Wednesday, July 21, 2010

And All the Little Come-ons...

They were all just run-ons
And when I think of your arms
I forget what street to turn on - I'm Afraid of Everything  by Braid

I spend a lot of time doing dishes out here in CA.  Mostly washing the French press.  Mostly because it is cold and overcast a lot.  Mostly because everyone here has to be cool and not use something easy like a Mr. Coffee.   You know, because French presses make SUCH a good cup of coffee.  Because it's made with the world's worst tasting water. Anyway, the windows are always open, and it just kind of makes me feel like singing all the time.  Which is unfortunate because I have an awful voice.  And I live on a street with lots of foot traffic.  So I'm scrubbing the godforsaken French press (which I swear makes weak coffee), and singing my favorite Braid song.  And then I'm thinking that a super hot guy should walk by and be like "Hey, I love that song!  And I'm creative and funny and passionate and neither bi-polar nor an addict and I have tons of indie cred and I can fix your truck and/or computer and cook and surf and fingerbang well.  Let's makeout and fall madly in love just like a Braid song but with less angst."

Except no one good walked by, and if they did, they would tell me that I'm not 20 years old and to grow the eff up and stop trying to star in a bad Gen X film.  But then I got a text saying that Bob Nanna from Braid was doing an in-store San Diego's coolest place to see and be scene M-Theory Music, (say hi to Rick when you're there - he's adorable, and much to my chagrin, strives to be the exact opposite of Jack Black's character in High Fidelity).  I decided to go, since I have yet to learn that the bands of my youth can never live up to my post-post punk/hardcore expectations (this means you, Dinosaur Jr.! I gave you two chances!!).  But not to worry, he put on a good show.  I just felt a little out of place because I don't have an iPhone and/or a fixie.  And there were a couple creepy guys who kept addressing Bob as BOB, but it was just awkward because you could tell they were trying in vain to force a rapport that would never happen, due to their obvious hero worship and the fact that they were saying his name way louder than necessary. 

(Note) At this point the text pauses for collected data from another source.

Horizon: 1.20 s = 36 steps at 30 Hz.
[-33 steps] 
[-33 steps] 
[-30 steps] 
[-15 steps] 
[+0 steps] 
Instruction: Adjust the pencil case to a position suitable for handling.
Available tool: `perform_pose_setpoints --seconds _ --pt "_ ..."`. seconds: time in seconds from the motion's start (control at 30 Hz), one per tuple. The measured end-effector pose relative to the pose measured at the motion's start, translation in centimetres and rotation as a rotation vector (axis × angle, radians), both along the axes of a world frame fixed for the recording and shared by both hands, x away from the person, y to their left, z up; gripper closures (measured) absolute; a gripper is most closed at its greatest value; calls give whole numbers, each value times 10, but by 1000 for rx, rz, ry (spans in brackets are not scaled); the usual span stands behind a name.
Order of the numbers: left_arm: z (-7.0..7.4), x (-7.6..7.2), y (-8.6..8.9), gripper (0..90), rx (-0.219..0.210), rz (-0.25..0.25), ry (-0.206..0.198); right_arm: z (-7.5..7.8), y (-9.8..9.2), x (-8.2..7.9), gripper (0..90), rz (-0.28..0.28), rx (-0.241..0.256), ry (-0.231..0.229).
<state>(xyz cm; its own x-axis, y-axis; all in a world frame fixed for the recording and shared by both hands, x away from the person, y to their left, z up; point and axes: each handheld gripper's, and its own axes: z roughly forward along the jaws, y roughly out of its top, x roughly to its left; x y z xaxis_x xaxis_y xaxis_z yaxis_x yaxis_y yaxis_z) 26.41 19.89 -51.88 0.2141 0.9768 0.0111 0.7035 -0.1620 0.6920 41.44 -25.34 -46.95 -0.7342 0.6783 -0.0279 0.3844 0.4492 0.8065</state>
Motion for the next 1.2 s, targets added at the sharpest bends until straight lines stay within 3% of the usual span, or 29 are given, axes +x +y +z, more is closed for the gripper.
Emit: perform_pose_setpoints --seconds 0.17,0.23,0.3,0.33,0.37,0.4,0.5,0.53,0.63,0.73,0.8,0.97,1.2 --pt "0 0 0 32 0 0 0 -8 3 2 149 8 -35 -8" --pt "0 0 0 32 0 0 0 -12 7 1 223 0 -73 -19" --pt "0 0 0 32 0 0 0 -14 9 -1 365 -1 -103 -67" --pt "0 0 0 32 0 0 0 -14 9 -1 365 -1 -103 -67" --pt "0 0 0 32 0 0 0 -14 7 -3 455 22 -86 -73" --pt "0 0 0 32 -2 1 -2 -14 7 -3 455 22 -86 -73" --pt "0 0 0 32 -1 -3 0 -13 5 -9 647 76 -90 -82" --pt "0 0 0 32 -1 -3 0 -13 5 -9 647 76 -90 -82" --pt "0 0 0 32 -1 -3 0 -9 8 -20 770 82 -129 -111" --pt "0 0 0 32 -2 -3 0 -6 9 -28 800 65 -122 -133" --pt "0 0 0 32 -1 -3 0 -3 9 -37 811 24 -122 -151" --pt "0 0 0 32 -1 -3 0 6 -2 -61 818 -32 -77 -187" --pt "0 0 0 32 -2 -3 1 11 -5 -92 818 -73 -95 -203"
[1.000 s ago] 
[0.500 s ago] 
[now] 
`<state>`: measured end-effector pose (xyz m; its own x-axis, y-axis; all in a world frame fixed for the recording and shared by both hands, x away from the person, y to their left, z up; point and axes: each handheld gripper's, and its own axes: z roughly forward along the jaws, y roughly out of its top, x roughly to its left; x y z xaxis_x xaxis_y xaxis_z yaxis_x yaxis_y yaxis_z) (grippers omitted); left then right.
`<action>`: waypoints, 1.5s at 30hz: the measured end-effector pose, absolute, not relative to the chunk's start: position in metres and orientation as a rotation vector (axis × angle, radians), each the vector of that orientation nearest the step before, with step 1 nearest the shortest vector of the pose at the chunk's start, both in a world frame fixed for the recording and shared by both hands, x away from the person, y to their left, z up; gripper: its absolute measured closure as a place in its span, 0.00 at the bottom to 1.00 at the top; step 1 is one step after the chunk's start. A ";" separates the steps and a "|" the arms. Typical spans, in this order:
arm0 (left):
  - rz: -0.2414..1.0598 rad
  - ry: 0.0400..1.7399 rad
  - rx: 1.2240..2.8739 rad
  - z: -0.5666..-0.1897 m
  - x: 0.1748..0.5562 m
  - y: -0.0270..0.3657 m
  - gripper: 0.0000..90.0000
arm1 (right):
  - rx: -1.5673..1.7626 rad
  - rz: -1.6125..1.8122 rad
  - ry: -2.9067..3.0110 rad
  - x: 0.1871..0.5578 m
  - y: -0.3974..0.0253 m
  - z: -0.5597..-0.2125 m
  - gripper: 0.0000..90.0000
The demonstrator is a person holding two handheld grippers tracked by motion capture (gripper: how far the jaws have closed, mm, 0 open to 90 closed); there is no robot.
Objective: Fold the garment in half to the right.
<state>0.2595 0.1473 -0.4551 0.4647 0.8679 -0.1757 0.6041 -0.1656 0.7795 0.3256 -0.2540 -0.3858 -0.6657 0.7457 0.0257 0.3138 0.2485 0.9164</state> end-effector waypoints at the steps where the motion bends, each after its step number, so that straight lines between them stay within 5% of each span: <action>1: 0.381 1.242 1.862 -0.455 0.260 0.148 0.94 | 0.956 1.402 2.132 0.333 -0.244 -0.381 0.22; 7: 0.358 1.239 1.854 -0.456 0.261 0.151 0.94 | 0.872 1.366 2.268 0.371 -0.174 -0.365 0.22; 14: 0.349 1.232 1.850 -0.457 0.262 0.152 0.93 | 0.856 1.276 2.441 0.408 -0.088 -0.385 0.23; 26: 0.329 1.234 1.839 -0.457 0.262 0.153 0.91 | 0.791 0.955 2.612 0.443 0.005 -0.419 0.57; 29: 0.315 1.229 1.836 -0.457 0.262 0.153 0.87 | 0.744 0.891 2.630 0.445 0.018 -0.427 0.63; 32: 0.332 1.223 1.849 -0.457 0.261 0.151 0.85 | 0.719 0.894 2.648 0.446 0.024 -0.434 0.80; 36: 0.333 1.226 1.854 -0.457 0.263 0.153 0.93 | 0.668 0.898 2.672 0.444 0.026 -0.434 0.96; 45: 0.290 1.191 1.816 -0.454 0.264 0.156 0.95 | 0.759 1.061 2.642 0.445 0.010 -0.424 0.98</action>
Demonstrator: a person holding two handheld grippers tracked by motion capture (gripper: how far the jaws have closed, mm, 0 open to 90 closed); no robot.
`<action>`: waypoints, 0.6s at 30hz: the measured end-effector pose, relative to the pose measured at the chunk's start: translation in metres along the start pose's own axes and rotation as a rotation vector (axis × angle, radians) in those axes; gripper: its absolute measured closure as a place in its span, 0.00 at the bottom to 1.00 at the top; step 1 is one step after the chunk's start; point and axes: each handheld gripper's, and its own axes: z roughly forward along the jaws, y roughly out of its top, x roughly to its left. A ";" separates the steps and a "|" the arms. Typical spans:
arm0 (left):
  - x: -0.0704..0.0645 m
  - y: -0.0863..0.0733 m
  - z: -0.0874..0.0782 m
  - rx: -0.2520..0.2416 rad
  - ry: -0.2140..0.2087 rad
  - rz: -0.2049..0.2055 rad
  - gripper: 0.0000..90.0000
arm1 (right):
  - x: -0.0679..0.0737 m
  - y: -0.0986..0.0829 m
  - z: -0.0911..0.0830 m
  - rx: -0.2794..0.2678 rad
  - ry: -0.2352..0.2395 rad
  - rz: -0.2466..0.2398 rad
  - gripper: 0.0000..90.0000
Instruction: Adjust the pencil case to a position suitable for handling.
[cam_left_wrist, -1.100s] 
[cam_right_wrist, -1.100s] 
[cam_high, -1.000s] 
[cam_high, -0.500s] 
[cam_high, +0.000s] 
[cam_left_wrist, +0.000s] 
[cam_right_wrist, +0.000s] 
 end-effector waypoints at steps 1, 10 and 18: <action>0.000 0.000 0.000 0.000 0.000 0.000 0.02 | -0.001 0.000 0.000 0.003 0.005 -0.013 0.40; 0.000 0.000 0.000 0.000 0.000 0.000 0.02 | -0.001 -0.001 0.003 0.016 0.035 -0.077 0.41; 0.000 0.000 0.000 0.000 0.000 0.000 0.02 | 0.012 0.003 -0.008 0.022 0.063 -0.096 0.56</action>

BOB was gracious and took lots of requests, even though these weirdos kept asking for songs that he obviously didn't want to play.  And then it was silent and a meek girl in pigtails yelled out that she wanted to hear "I'm Afraid of Everything," which was quite a relief, because that's what I wanted to hear, but I'm not really the type to yell at requests in a room full of emo-back-when-emo-meant-something-but-I-still-hate-the-term emos.  BOB agreed to play it.  And then the fanboys continued calling out for the same songs that he already said he didn't want to play, so he played something else to appease them.  And then he played something else.  And then he mentioned that he'd play her request.  And then he played something else.  And then then he played something else.  And then it was over.  But that's okay, because he played a lot of old stuff that I liked, and had he played the song, it probably wouldn't have lived up to my expectations.  Here's an old performance of the song if you're curious.  He's a good songwriter, and I think the drummer kicks ass. 



And then when I was leaving, I scraped the wall with my car!  I have never hit anything parking.  Ever!  I feel like such a loser/bad driver.  Also, Rick introduced me to BOB and I couldn't help but try for some witty banter.  BOB obliged, but I'm thinking it was a bit much.  I'm thinking the whole witty banter thing might be a bit much.  A guy friend advised that in light of the Grannypantygate, I should tone it down a bit, and just be cute until the unsuspecting fellow has already fallen madly in love, and then I can start to be myself.  But that's kinda unethical I think.  False advertising, if you will.  Personally, I love shittalkers, as long as they are funny and not mean.  Witty banter is a huge turn-on, and I don't think I should tone it down.  But I'm hanging out at record stores by myself in my 30s, so what the hell do I know?  I'm open to suggestions!